The mystery of life is that I normally prefer what was over compared to the future. I love the past more than the future.  Not sure whether this applies to everybody or not.

Can't  help looking back and wondering again, "Why not a happier ending?"

Surviving through hard times - comparison

My mind is never void.  It is very active, never ending thinking and wondering all sorts aspects of live.  One of the many thinking I am wondering is which of these lossess are most sad.

1. The lost of a husband through being  taken away by other woman  i.e divorces, or maybe by death  through sickness or accident.

2.  The lost of a job 

3.  The lost of a son, through sudden death, accident

4.  The lost of a wife , either by following another man or maybe death.

5.  The lost of huge amount  money  through scam investment.

6.  The lost of boy-friend /girl-friend through a switch of the heart by the person.

How much we grief about any of them are based on how much we place importance of any of  them

Those criterias are the amount of importance we place on them, the amount of love, the amount of affinity we have towards the object of lost.  To one woman she may place a career  her major importance  far more crucial than the lost of a son.  A son or child can be borned again if she is still within the fertile age. 

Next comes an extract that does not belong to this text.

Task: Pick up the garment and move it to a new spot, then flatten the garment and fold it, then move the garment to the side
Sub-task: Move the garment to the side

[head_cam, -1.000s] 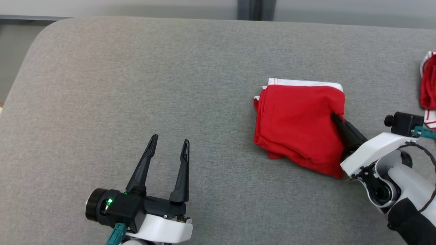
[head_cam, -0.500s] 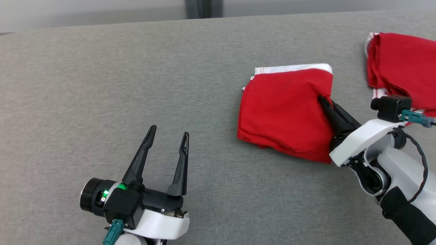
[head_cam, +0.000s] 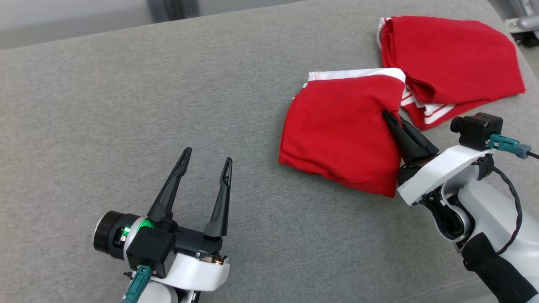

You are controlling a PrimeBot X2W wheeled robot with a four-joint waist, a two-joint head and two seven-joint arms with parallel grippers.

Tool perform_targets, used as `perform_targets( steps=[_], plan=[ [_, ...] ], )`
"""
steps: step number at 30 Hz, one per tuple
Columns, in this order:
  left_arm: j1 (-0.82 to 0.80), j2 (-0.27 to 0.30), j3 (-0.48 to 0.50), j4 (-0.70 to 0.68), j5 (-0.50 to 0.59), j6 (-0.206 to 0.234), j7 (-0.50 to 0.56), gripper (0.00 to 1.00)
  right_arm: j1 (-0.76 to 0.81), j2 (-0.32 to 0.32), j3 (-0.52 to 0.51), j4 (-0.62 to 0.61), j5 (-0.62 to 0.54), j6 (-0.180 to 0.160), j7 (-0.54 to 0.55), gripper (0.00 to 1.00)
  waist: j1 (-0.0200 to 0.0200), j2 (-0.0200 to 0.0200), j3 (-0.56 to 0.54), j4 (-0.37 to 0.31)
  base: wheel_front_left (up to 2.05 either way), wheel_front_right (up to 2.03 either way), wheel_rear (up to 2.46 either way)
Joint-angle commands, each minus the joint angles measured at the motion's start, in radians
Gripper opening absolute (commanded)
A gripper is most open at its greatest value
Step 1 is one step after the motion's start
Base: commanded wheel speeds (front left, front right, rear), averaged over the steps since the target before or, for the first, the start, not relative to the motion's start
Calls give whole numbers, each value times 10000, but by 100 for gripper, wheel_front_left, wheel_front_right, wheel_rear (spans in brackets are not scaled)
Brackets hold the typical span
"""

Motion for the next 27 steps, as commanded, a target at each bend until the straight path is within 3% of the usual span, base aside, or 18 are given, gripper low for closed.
perform_targets(
  steps=[1, 14, 20, 27],
  plan=[
    [-138, 52, 50, 9, 109, -43, -39, 100, 76, 9, -39, -48, -91, 0, -51, 0, 0, 0, 58, -255, 0, 0, 0],
    [-297, 149, 113, -31, 429, -311, -39, 100, -156, 94, -225, -172, -539, 0, -51, 0, 0, 0, 455, -880, 0, 0, 0],
    [-669, 145, -98, -124, 564, -470, -39, 100, -1038, -676, 74, -106, -1192, 0, -53, 0, 0, 0, 1071, -626, 0, 0, 0],
    [-1098, 154, -400, -339, 750, -626, -39, 100, -2218, -2018, 225, -114, -1553, -2, -53, 0, 0, 0, 1707, -182, 0, 0, 0]
  ],
)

Lost of job has a lot to discuss  A normal job with a fair  wage pay for a fair wage job.  In most cases people do not like to resign unless in extreme situation where the person is asked to leave either directly or indirectly.  Some will advise that "well it is only  a job,  maybe it is a blessing in disguise when the person found a new opportunity or new talent in their future job".  Or maybe time to retire for good to rest happily ever after.  This  will depend on the financial standing on the person, the economic  and social situation.   In some instances it could be the worry of the next meal, then this will be worse or equal to the lost of a member of a family.  Life is normally tough.

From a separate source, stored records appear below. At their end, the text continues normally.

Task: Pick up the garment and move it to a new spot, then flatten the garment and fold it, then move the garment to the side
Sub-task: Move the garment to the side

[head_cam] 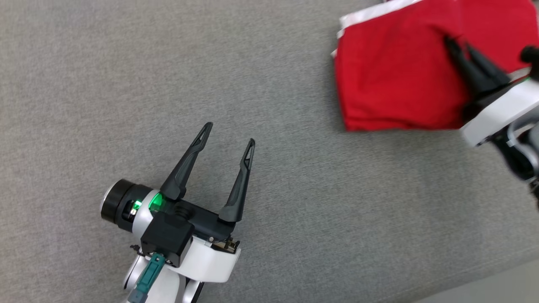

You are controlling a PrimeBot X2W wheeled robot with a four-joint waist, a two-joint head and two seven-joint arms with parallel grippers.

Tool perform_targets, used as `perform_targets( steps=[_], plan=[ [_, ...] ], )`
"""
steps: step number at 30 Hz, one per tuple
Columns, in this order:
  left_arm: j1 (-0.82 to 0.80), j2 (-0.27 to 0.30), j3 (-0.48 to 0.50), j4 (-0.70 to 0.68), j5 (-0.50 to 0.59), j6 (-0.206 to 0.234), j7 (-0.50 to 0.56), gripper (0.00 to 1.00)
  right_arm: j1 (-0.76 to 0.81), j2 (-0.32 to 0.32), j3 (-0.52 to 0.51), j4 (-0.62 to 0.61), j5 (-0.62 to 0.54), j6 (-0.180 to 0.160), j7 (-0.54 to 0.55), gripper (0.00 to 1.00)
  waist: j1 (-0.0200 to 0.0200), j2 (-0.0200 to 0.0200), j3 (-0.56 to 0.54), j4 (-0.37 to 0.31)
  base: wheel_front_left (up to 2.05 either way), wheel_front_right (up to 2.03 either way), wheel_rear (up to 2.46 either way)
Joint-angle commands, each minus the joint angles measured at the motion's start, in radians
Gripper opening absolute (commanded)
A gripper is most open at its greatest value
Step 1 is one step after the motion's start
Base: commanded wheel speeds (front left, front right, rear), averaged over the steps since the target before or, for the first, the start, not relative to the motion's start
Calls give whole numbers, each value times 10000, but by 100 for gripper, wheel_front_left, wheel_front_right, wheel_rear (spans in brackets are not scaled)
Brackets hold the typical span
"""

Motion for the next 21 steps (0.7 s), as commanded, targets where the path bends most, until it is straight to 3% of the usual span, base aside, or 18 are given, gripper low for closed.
perform_targets(
  steps=[1, 9, 21],
  plan=[
    [-223, 65, -28, -109, 90, -28, -39, 100, -214, -261, 2, 43, -34, -4, -51, 0, 0, -1, 229, 222, 0, 0, 0],
    [-492, 128, -191, -553, 181, 42, -39, 100, -1098, -1764, 171, 48, 311, -4, -50, 0, 0, -1, 704, 481, 0, 0, 0],
    [-814, 372, -236, -695, 253, 76, -39, 100, -2220, -2751, 1209, 880, 280, -4, 553, 0, 0, -1, 1259, 543, 0, 0, 0]
  ],
)
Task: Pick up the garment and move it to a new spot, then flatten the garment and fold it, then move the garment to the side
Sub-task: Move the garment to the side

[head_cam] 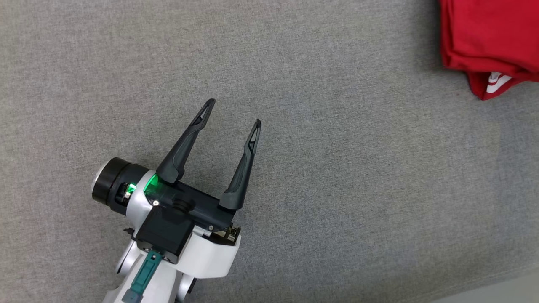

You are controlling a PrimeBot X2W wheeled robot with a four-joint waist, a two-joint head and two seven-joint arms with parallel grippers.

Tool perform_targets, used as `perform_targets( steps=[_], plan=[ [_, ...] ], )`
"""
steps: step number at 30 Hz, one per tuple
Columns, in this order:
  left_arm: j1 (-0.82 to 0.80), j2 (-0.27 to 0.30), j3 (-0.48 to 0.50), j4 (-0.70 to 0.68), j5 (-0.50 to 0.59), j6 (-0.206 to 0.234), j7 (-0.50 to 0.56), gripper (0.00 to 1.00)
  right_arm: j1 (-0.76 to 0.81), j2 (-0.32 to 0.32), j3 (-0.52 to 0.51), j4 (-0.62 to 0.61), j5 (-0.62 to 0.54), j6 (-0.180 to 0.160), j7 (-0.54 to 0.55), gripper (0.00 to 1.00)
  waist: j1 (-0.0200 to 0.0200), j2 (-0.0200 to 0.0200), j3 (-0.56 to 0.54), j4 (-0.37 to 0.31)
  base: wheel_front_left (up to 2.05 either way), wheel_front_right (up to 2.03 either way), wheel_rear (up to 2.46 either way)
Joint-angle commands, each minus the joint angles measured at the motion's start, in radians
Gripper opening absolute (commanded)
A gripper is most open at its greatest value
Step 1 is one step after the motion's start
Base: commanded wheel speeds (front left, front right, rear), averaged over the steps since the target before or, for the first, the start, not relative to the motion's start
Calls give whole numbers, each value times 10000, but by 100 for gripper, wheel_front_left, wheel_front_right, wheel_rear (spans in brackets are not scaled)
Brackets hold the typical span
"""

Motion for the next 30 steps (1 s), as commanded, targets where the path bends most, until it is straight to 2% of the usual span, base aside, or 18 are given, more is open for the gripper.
perform_targets(
  steps=[1, 6, 15, 16, 17, 20, 25, 27, 30],
  plan=[
    [-181, 94, -18, -37, 60, 32, -39, 100, -247, -97, 134, 207, -134, -4, 44, 0, 0, 0, 67, 23, 0, 0, 0],
    [-293, 169, -94, -35, 45, -8, -39, 100, -866, -35, 564, 1112, -533, -5, 52, 0, 0, 0, 187, 120, 0, 0, 0],
    [-449, 190, -245, -54, -34, 29, -39, 100, -1974, 439, 1240, 2885, -2478, -5, -331, 0, 0, 0, 354, 265, 0, 0, 0],
    [-458, 192, -265, -43, -44, 20, -39, 100, -2050, 509, 1306, 3045, -2682, -5, -379, 9, 0, 0, 365, 275, 0, 0, 0],
    [-465, 191, -289, -29, -56, 10, -39, 100, -2099, 601, 1327, 3223, -2839, -5, -416, 23, 0, 0, 368, 284, 0, 0, 0],
    [-529, 184, -342, -6, -93, 4, -39, 100, -2271, 821, 1353, 3696, -3360, -5, -489, 99, 0, 0, 350, 327, 0, 0, 0],
    [-567, 179, -377, 62, -145, 39, -39, 100, -3092, 926, 1054, 4473, -5410, -5, -568, 100, 0, 0, 200, 434, 0, 0, 0],
    [-549, 163, -370, 84, -187, 96, -39, 100, -3190, 1152, 315, 4031, -6185, -5, -570, 100, 0, 0, 93, 466, 0, 0, 0],
    [-463, 105, -363, 147, -296, 154, -39, 100, -2461, 1545, -1201, 2973, -6969, -5, -559, 100, 0, 0, -154, 548, 0, 0, 0]
  ],
)
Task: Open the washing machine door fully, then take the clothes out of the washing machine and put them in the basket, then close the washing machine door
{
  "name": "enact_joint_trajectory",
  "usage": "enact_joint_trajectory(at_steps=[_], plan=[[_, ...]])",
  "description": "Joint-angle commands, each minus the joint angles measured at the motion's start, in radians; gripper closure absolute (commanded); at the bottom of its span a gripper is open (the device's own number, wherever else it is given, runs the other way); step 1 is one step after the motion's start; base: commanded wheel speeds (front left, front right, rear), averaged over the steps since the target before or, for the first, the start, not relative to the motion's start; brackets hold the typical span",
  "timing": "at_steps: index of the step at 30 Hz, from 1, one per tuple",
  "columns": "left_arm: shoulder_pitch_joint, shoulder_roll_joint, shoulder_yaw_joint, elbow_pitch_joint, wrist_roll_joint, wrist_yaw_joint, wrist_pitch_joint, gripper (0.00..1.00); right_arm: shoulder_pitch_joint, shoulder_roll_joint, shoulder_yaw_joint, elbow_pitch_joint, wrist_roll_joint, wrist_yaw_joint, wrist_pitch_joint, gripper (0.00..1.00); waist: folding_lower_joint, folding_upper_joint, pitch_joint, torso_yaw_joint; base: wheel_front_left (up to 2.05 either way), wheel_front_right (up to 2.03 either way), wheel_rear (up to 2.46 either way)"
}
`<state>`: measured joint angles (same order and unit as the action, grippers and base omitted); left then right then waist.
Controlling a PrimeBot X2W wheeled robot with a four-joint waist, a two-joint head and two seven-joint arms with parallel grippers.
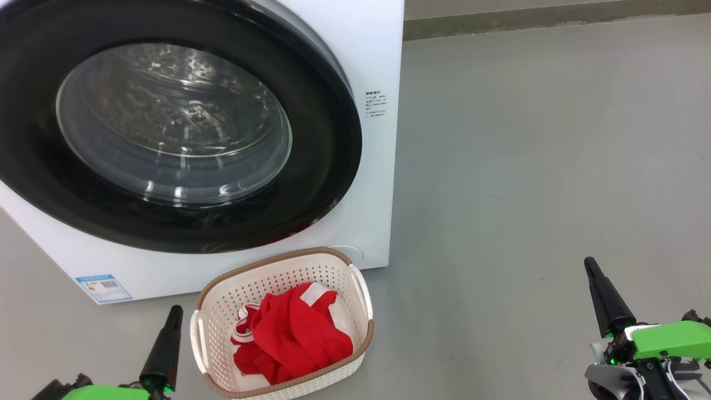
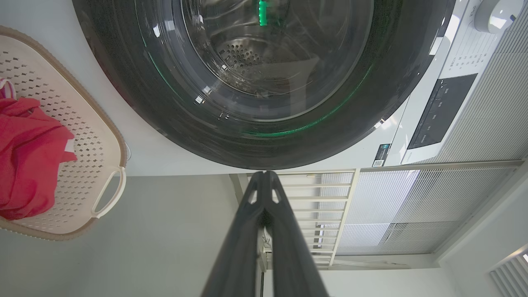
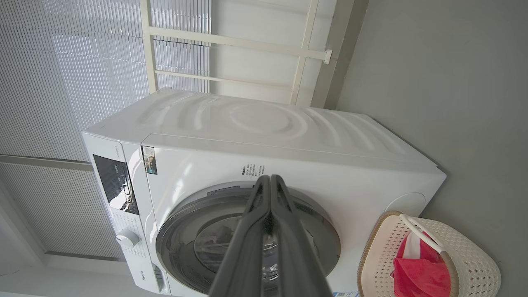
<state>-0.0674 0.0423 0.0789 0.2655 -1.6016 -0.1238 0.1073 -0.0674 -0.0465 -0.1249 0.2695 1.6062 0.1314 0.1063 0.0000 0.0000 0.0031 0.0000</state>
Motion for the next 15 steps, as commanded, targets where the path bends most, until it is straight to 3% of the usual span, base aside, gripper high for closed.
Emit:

The lost of a husband may be found again by replacing someone better in termsn of more  caring and more wealthy.   On the other hand she may be happier too if the husband is a sadist or is good for nothing chap always finding fault at home. Or possibly she too has a secret boy-friend behind her husband.  These too are all mysteries of life.

However to another person, their family is the first priority, the lost of a husband or son is almost the end of her life.  It may takes years for heal to recover her grief.  This is more so if she really loves her husband so much and has no intention of living alone and has no potential to find someone else.

So it is all arbitrary.  Different people feel  differently.   The dept of the feelings is not easy to quanitfied.  Like the case of lost of money through scam investment.  This too depends on the amount  and also the remainder money that that person still has on hand  and the amount of risk he/she willing to take. 

All in all, they are all loses in various types and down moment of one's life.